# How can I run my bookshelf speakers wirelessly ?



## AllsWell

I have a bunch of "bookshelf speakers" that use a cable connection, connect to a reciever.
   
  What I WANT to accomplish is, to have the speakers in seperate areas of the room without having them hooked up with a cable to the receiver...
   
  Is this possible ?
   
  I don't want my room to look like a spiderweb, and I'm not willing to "neatly" nail the speaker cables into place and "out of site"....
   
  Is there any sort of gadget or device that can make this happen ?


----------



## AllsWell

BTT


----------



## El_Doug

you could set up a sonos network, but itll cost a bit


----------



## DnB Sublimity

I'm sorry I can't be of much help, but I'm wondering about this myself too!  I have just begun my research to put up speakers in my living room / kitchen - 9 feet width by 24 feet length (hallway shape), and bookshelves seem like the way to go.  I just don't understand how to get the 2 speakers hooked up together neatly and stream music wirelessly from my laptop...
   
  If I come across anything I'll post back here.


----------



## Eisenhower

Quote: 





allswell said:


> I have a bunch of "bookshelf speakers" that use a cable connection, connect to a reciever.
> 
> What I WANT to accomplish is, to have the speakers in seperate areas of the room without having them hooked up with a cable to the receiver...
> 
> ...


 
   
  No, it is not possible using passive speakers and a receiver.
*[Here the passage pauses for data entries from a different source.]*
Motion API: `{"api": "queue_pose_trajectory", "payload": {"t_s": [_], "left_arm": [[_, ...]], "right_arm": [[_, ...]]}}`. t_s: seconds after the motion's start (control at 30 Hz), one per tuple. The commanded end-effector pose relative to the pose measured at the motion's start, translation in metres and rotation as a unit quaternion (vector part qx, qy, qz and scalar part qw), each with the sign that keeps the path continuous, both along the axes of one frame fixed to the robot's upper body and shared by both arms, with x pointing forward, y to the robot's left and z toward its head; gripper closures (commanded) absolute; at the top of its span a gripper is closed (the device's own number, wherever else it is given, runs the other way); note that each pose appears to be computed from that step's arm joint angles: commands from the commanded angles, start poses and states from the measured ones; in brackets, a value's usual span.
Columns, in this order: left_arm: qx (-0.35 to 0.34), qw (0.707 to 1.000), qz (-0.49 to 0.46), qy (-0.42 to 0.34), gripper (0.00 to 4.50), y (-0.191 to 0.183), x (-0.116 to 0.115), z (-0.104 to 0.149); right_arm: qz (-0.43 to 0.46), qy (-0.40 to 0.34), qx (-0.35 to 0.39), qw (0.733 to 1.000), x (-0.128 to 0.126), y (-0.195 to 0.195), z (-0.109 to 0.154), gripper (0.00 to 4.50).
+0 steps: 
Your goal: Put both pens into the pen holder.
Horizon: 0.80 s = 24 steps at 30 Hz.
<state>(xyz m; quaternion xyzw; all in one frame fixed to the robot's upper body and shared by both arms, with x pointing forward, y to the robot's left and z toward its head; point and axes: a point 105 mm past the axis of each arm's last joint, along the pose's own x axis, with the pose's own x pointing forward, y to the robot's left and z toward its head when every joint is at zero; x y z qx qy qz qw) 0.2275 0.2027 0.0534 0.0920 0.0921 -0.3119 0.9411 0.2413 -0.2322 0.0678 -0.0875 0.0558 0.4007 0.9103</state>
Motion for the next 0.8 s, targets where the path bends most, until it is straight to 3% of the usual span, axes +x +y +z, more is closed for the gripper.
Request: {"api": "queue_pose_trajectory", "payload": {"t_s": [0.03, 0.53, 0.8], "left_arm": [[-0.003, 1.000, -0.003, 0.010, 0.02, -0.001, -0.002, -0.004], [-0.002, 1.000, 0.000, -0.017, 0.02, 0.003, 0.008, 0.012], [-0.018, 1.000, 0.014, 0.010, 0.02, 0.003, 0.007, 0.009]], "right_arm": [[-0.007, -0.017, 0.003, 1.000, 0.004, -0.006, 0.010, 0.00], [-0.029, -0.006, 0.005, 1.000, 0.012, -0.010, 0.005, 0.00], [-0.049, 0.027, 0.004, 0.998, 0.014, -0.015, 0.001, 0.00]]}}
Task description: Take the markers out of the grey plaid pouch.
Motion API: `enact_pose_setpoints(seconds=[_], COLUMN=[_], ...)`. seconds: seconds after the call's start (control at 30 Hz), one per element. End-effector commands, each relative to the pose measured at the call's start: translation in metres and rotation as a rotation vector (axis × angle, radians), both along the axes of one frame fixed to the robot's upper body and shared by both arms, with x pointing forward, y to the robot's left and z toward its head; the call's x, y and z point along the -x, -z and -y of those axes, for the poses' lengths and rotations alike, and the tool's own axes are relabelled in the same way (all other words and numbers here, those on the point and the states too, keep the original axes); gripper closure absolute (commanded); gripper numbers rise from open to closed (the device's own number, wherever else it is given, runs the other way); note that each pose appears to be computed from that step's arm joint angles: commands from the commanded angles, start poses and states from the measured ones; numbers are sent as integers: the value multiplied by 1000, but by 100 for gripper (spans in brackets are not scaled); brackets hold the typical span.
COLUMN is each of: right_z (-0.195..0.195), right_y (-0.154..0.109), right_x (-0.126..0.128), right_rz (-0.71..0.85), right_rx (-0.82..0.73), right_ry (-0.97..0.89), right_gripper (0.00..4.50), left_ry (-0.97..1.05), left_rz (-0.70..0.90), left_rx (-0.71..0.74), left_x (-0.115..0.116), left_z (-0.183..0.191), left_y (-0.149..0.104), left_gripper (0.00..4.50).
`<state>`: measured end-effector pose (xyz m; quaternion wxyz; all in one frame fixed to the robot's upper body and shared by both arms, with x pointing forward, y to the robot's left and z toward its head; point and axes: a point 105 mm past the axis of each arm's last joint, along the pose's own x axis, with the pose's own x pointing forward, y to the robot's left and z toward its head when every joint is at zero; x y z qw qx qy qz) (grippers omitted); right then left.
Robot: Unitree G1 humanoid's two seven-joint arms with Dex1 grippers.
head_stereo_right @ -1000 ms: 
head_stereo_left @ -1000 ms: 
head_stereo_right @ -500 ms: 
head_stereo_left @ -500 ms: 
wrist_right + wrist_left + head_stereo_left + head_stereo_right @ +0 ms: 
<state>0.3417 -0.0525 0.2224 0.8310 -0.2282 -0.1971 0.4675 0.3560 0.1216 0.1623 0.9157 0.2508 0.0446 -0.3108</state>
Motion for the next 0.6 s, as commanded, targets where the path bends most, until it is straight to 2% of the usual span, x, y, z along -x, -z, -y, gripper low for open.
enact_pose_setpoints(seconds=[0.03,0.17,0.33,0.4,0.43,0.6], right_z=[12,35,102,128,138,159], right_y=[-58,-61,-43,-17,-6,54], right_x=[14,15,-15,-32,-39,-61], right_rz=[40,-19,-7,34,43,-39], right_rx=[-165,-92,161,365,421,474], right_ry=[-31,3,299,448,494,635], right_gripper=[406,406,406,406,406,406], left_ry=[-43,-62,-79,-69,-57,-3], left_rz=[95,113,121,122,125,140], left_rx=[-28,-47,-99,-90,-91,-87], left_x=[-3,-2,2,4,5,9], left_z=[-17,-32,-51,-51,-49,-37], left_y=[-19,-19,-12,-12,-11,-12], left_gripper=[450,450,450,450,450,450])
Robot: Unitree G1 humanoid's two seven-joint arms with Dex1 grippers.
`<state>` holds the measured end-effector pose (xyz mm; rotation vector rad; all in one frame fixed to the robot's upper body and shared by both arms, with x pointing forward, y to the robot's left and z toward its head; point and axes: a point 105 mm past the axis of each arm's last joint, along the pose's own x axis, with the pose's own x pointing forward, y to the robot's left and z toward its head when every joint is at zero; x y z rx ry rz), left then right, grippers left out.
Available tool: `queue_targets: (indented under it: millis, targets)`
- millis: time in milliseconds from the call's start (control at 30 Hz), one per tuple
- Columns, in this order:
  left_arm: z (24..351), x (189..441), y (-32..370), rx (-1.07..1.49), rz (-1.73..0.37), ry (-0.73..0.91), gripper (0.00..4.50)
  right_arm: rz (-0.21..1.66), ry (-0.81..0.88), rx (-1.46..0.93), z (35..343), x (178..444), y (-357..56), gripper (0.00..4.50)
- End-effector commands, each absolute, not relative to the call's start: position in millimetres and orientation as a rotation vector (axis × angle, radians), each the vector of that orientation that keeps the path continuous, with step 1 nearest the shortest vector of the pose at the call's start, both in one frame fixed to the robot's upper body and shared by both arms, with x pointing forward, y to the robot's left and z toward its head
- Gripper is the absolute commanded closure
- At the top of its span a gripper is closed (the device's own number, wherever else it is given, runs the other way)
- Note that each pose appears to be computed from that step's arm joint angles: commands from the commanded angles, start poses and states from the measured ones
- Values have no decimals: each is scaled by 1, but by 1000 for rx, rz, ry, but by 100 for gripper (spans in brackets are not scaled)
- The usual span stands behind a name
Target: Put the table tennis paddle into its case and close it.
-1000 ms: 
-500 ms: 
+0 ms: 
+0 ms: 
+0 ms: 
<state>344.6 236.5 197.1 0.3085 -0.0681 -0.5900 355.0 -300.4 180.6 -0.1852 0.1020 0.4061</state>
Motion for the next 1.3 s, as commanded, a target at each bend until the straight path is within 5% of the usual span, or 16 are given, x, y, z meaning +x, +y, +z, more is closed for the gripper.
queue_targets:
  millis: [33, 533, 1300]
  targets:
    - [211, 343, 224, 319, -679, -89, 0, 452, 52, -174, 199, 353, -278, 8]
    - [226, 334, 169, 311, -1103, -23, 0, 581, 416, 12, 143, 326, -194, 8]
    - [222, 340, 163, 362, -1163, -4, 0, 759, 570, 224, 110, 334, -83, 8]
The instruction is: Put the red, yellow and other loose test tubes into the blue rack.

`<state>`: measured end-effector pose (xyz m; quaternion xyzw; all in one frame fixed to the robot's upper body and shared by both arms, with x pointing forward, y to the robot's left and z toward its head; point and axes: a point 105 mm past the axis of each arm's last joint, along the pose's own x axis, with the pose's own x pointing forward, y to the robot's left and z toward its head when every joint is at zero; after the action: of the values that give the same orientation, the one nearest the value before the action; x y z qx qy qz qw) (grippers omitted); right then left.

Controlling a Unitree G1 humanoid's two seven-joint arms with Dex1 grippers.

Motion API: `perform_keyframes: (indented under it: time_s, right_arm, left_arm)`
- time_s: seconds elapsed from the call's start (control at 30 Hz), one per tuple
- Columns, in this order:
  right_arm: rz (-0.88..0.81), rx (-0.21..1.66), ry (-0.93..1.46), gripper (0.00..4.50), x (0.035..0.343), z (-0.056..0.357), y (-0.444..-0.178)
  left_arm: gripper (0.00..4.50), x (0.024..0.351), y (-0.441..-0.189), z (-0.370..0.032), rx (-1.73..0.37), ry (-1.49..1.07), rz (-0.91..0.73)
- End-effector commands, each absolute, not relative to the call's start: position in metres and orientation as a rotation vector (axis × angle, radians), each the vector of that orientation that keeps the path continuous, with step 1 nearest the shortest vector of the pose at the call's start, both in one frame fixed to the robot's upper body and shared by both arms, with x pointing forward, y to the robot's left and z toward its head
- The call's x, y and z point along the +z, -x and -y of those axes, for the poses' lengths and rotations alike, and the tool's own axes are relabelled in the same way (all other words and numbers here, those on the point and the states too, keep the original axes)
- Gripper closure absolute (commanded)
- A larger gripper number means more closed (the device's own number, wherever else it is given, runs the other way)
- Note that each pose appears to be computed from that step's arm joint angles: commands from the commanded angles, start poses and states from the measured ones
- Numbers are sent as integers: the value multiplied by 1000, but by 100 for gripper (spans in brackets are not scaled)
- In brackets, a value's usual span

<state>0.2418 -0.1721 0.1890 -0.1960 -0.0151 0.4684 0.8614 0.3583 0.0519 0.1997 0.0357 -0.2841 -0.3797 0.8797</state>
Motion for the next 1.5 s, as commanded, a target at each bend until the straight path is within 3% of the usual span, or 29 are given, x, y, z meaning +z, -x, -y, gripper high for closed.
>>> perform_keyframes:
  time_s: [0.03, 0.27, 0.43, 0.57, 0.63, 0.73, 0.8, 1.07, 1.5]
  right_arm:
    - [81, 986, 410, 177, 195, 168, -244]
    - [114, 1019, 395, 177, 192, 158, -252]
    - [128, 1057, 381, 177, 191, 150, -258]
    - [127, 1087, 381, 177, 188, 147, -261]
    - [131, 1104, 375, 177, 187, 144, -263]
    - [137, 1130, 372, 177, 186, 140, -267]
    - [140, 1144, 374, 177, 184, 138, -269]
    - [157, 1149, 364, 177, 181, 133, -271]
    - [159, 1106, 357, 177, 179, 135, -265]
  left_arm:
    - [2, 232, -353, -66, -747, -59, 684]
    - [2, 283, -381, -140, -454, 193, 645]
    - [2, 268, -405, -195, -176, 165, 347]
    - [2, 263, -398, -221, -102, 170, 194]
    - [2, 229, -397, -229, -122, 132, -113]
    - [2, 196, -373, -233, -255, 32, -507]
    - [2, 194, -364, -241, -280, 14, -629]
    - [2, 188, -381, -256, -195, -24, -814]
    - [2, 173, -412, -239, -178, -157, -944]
Wireless connections work on signals that require little power. The signal used to drive your speakers requires cables.
   
  you can do this:
  source -(wireless)- receiver -- speakers
   
  but not this:
  source -- receiver -(wireless)- speakers
   
  You would need to use active speakers with built in amplifiers, and send the signal using something like this: http://audioengineusa.com/Store/Audioengine-W2 or this: http://audioengineusa.com/Store/Audioengine-D2  or an Apple airport express. There are different options you could pursue.


----------



## Lenni

this maybe an idea, but wires are still required for connecting the speakers.


----------



## Eisenhower

Quote: 





lenni said:


> this maybe an idea, but wires are still required for connecting the speakers.


 
   
  From my understanding, all that thing does is convert the high power speaker output from a receiver to a signal which can be transmitted, then re-amplifies it at the speaker. This basically negates the receiver.
  So you amplify the source, then attenuate it, transmit it, then re-amplify it... highly inefficient. The reviews at Amazon are terrible: http://www.amazon.com/5-8-Wireless-Speaker-Model-1600/dp/B004EXULBW/ref=cm_cr_pr_product_top , as I would expect.
   
   
  Basically, the easiest thing to do is to keep your receiver near your speakers, and to transmit the source signal to the receiver.


----------



## drjman

Sonos does this--but doesn't require you to go through your computer. It does, however, require you to go through your router. It creates a proprietary wireless network between the BRIDGE (Sonos' router) and the speakers, which are wireless. The speakers do have to be plugged into a wall outlet, but can be configured any number of ways--for stereo or single speaker listening. There are two sizes/styles of speakers.
   
  The system CAN go through computer and draw your playlists from iTunes, for instance, but it doesn't have to. It can play TuneIn Radio, Spotify, Pandora, iHeart radio, Stitcher, and Line-in from TV or other audio component. Controllers can be downloaded so it can be operated from computer, iphone, ipad (I supposed android as well), or you can buy a separate controller. You can play multiple sources on different speakers (iTunes in living room, and Pandora in the kitchen, for instance). Or, you can stream the same feed to all speakers. There is also a line out from a CONNECT (amp) that bridges multiple system component so you can play through headphones.
   
  I'm somewhat new to the higher end audio game, hope all of the above is accurate and clear. I did find it a little difficult to understand what the system does and CAN do (pretty much everything!), but set up was fairly easy, and operation is pretty intuitive.
   
  It is an expensive system, and there are probably others available for cheaper; however, for the ease of use and convenience, I personally found it to be worth the expense. Hope that helps.


----------



## DnB Sublimity

Quote: 





eisenhower said:


> No, it is not possible using passive speakers and a receiver. Wireless connections work on signals that require little power. The signal used to drive your speakers requires cables.
> 
> you can do this:
> source -(wireless)- receiver -- speakers
> ...


 

 I've read that the A2's sometimes have a strange sound that comes from them where it sounds like paper is caught inside (something along those lines IIRC).  I may just have to go that route in the end I guess.  They do have the 30 day trial so that may come in handy.  The price for the A2 is $199 and wireless adapter is $149 so $348. 
   
  How would the A2's stack up to 2 of the Creative ZiiSound D3x's ($127 a piece)?


----------



## DnB Sublimity

Another wireless option from Creative is the ZiSound T6 at $350.  These look like they'd sound better for the same price as the A2 wireless setup?  I'm a rookie so any input is awesome.  Hope I'm not hijacking your thread OP..


----------